> _Work instructions_
Quote the listing in full, exactly as given, minus any pictures.

> _Dataset section_
=== Begin Enclosure ===
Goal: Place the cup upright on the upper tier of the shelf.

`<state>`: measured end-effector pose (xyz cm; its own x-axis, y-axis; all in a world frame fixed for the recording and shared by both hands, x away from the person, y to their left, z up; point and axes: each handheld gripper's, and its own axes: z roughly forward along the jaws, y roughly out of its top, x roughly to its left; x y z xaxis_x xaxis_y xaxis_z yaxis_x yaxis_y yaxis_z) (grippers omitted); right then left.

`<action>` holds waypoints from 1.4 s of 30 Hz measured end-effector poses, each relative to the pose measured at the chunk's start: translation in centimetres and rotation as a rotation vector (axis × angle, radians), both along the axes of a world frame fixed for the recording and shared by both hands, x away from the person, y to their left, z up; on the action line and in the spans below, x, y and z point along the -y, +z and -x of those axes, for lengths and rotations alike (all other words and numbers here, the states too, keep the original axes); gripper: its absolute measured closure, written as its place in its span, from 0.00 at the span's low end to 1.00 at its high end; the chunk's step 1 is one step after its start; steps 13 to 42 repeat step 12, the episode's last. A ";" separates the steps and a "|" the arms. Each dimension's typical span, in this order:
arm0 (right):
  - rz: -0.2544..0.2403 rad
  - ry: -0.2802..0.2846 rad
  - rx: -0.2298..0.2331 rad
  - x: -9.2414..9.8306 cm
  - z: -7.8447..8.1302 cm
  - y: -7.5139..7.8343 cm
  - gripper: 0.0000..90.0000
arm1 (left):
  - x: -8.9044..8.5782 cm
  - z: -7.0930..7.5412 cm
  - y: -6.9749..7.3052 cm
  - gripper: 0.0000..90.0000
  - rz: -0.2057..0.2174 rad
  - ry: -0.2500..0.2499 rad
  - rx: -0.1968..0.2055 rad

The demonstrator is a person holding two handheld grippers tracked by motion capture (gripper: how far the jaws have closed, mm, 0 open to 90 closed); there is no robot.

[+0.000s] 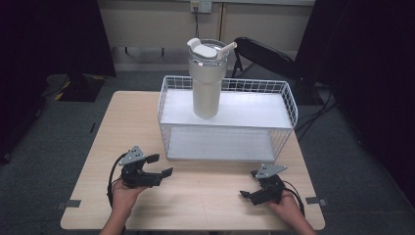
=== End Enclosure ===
> _Expected answer_
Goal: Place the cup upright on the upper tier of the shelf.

`<state>`: measured end-effector pose (xyz cm; its own x-axis, y-axis; all in a world frame fixed for the recording and shared by both hands, x away from the person, y to their left, z up; point and axes: each handheld gripper's, and its own axes: z roughly forward along the jaws, y roughly out of its top, x roughly to its left; x y z xaxis_x xaxis_y xaxis_z yaxis_x yaxis_y yaxis_z) (grippers omitted); right then left.

`<action>` holds waypoints from 1.4 s of 30 Hz measured end-effector poses, each relative to the pose measured at the chunk's start: translation in centimetres and rotation as a rotation vector (axis × angle, radians), both along the axes of a world frame fixed for the recording and shared by both hands, x away from the person, y to their left, z up; on the action line and in the spans below, x, y and z point along the -y, +z and -x of those axes, for lengths and rotations alike (all other words and numbers here, the states too, keep the original axes); gripper: its absolute measured closure, written as its place in its span, from 0.00 at the span's low end to 1.00 at its high end; the chunk's step 1 is one step after its start; steps 13 to 42 repeat step 12, the episode's last. A ";" separates the steps and a "|" the arms. Each dimension's typical span, in this order:
arm0 (right):
  - rz: -0.2544..0.2403 rad
  - ry: -0.2802..0.2846 rad
  - rx: -0.2298..0.2331 rad
  - x: -9.2414..9.8306 cm
  - z: -7.8447..8.1302 cm
  - y: -7.5139..7.8343 cm
  - gripper: 0.0000..90.0000
arm1 (left):
  - x: -8.9044..8.5782 cm
  - z: -7.0930..7.5412 cm
  - y: -6.9749..7.3052 cm
  - gripper: 0.0000..90.0000
  - rz: -0.2057..0.2174 rad
  - ry: -0.2500..0.2499 rad
  - rx: -0.1968..0.2055 rad

The demonstrator is a person holding two handheld grippers tracked by motion capture (gripper: how far the jaws have closed, mm, 0 open to 90 closed); there is no robot.

[+0.000s] 

This output requires nothing more.